His gaze intensifies.

“I can’t say exactly how I know; I just do. It’s your color, the way you describe your symptoms, your demeanor, your energy. And wow, what a coincidence that I’d tell that disturbing story, and then that very thing happens to you. Especially”—I raise my eyebrows—“when you yourself confessed that you are suggestible in that area.”

Faraway look. I’m losing him.

“Anybody would find what I told you to be disturbing.”

“Not you, Justine. You grew up with unimaginable tragedy and you rose above it and turned your life toward helping others. Not toward an inane obsession with your health.”

I look down, remembering the shame of it all. We have so much in common, it’s difficult to keep him walled off as an enemy. “I worried about it all my life, just like you. Obsessed about it with distressing, debilitating consequences … Otto, I’m no different than you in this.”

He searches my face.

“Honestly,” I say. “In fact, in a contest for who has the most vein star health anxiety here, I would, as they say,
kick your ass.”

Otto laughs a deep, warm laugh that makes me feel wonderful, like there’s a direct line running from his laugh to something good inside me. I should probably take it as a warning. I don’t.

“Believe me,” I continue, “I know what it took for you to tell me your symptoms. The embarrassment versus the risk of presenting at an ER unconscious.”

He closes his eyes. “Exactly.
Exactly.”
I can feel his relief as sure as I can feel his hand under mine. His eyes look even larger closed than open.

“Do let me assure you, Chief Sanchez, that being a
nurse gives you no immunity to the late-night visits to the ER. It certainly never did for me.”

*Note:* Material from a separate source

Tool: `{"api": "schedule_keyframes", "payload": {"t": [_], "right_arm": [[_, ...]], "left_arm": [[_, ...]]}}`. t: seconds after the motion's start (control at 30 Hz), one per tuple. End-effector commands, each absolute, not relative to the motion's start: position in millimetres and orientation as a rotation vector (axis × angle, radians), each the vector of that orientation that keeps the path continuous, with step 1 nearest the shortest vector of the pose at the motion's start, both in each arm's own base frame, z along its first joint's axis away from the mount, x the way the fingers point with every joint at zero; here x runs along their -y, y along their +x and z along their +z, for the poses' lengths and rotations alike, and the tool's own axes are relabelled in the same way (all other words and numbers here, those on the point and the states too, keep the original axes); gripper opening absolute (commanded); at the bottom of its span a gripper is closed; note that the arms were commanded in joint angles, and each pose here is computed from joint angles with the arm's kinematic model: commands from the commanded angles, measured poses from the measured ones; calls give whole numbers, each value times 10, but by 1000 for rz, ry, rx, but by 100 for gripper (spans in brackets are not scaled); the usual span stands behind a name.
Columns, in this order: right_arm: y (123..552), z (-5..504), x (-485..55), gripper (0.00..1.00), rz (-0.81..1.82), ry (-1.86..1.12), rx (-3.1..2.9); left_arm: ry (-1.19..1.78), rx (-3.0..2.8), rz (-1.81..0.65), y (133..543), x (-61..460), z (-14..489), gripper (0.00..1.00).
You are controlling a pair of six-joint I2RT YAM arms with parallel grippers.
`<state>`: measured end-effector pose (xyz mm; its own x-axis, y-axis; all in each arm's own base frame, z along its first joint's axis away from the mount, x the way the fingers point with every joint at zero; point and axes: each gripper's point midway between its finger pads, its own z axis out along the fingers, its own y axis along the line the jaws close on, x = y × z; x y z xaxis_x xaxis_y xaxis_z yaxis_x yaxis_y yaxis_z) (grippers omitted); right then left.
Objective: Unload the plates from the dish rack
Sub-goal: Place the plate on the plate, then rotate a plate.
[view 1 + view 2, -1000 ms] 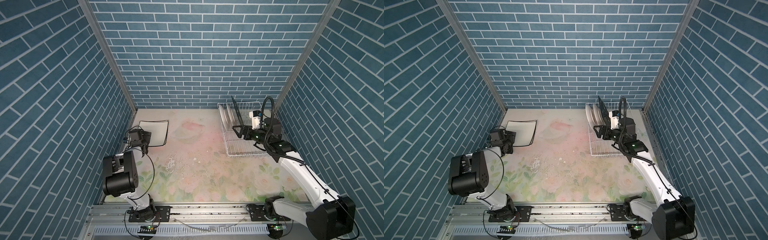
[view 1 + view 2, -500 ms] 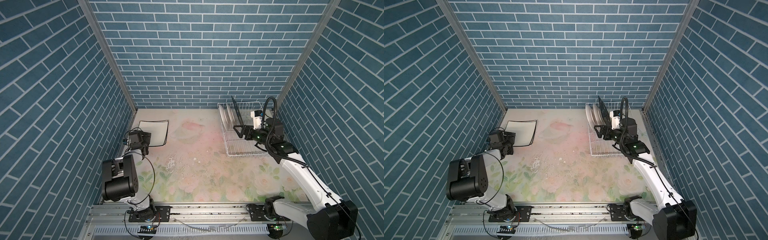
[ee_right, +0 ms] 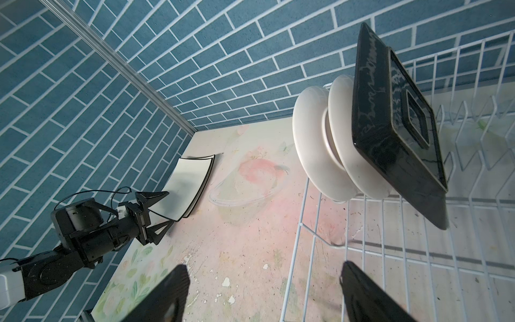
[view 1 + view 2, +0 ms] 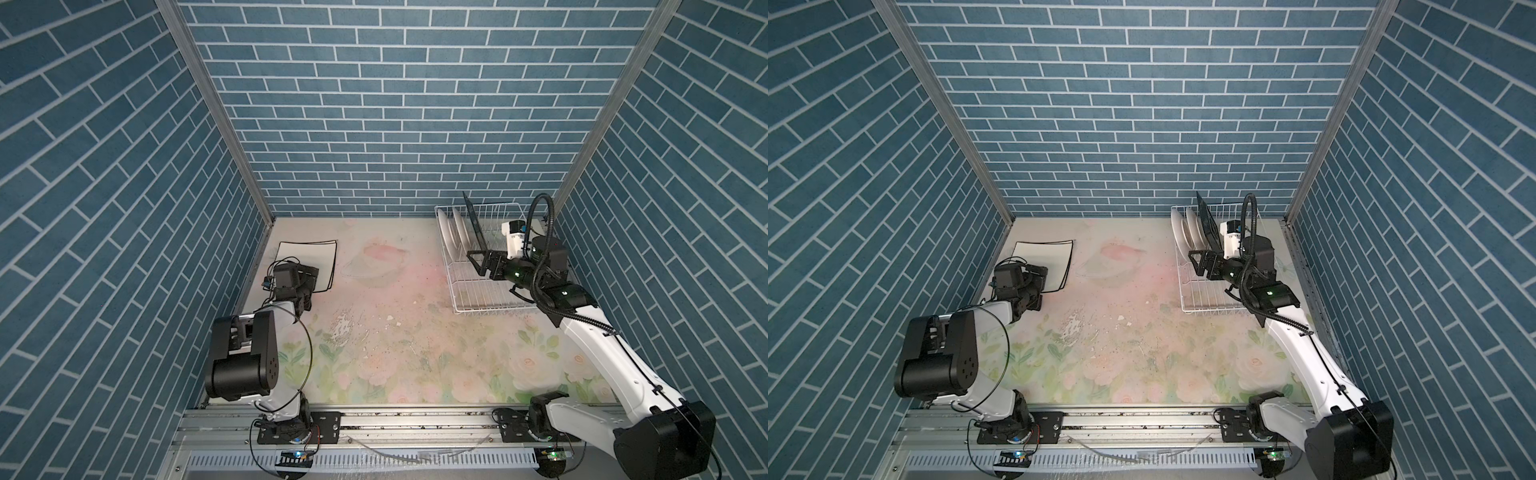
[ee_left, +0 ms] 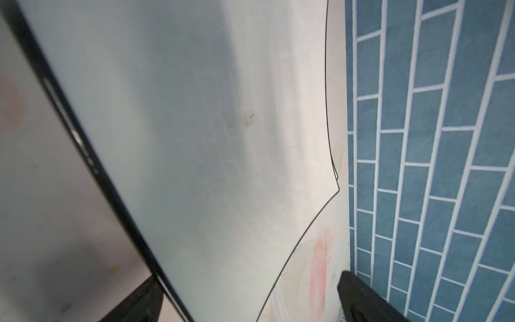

“The late-night visits.” He opens his eyes, smiles slyly. “I always tell people I’ve been called out on a case.”

“Convenient,” I say. It’s suddenly awkward that our hands have been touching for so long. I let go and take up my glass of water. “Have you ever had a positive scan?”

“No. But it’s my understanding that that doesn’t mean anything, considering the way the vein stars expand and contract.”

“That’s the special hell of it.”

“But as a nurse, at least you know how to decipher the information and the spin the doctors put on it.”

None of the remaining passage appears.